### Problem requirements:
Which lines have the string "gripper"? Copy all of them from the entries below.

### Provided data:
--------------------------------------------------

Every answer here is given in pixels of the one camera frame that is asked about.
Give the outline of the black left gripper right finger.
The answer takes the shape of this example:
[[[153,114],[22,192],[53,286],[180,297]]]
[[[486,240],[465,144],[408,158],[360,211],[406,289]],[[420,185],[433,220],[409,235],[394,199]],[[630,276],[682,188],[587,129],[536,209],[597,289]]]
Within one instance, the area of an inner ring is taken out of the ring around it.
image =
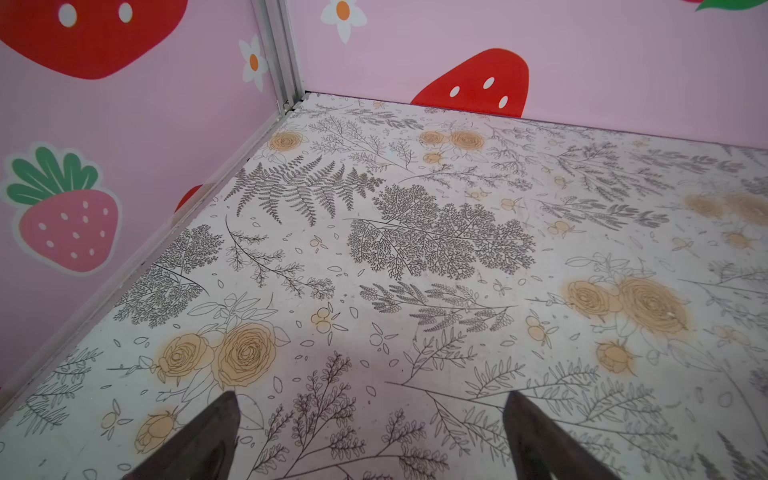
[[[618,479],[523,394],[508,395],[502,418],[518,479]]]

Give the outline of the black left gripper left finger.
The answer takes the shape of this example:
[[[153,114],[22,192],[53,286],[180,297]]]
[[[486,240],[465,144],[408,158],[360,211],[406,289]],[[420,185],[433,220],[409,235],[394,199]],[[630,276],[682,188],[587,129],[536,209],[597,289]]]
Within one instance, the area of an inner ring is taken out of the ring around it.
[[[124,479],[227,479],[240,420],[236,394],[223,393]]]

--------------------------------------------------

### Finished task:
Give the outline of the black left gripper right finger.
Give the outline of the black left gripper left finger.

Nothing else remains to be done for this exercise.